Weissman, A., Aranovitch, M., Blazer, S., Zimmer, E. Z.
PEDIATRICS. Vol. 124 No. 5 November 2009, pp. e921-e926 doi:10.1542/peds.2009-0598
OBJECTIVE: Pain experience can alter clinical outcome, brain development, and subsequent behavior in newborns, primarily in preterm infants. The aims of this study were (1) to evaluate several simple, commonly used methods for pain control in newborns and (2) to evaluate the concordance between behavioral and autonomic cardiac reactivity to pain in term neonates during heel-lancing.
METHODS: A prospective study was conducted of 180 term newborn infants who were undergoing heel-lancing for routine neonatal screening of phenylketonuria and hypothyroidism. Newborns were assigned to 6 groups: (1) control (no pain relief intervention); (2) nonnutritive sucking; (3) holding by mother; (4) oral glucose solution; (5) oral formula feeding; or (6) breastfeeding. Outcome measures included the Neonatal Facial Coding System score; cry duration; and autonomic variables obtained from spectral analysis of heart rate variability before, during, and after heel-lancing.

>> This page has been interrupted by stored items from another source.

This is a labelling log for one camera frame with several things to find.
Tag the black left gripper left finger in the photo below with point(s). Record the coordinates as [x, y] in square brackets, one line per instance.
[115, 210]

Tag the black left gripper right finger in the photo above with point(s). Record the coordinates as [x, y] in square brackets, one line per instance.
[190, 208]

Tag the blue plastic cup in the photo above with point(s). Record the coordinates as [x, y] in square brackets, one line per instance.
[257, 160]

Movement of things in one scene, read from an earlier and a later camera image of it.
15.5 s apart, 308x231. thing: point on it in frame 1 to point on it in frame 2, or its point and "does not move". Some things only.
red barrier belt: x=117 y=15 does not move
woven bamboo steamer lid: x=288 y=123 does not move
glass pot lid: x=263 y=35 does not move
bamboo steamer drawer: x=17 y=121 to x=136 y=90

RESULTS: Infants with no pain control showed the highest pain manifestation compared with newborns to whom pain control was provided. Infants who breastfed or received an oral formula showed the lowest increase in heart rate (21 and 23 beats per minute, respectively, vs 36; P < .01), lowest neonatal facial score (2.3 and 2.9, respectively, vs 7.1; P < .001), lowest cry duration (5 and 13 seconds, respectively, vs 49; P < .001), and lowest decrease in parasympathetic tone (–2 and –2.4, respectively, vs 1.2; P < .02) compared with the other groups.
CONCLUSIONS: Any method of pain control is better than none. Feeding and breastfeeding during heel-lancing were found to be the most effective methods of pain relief.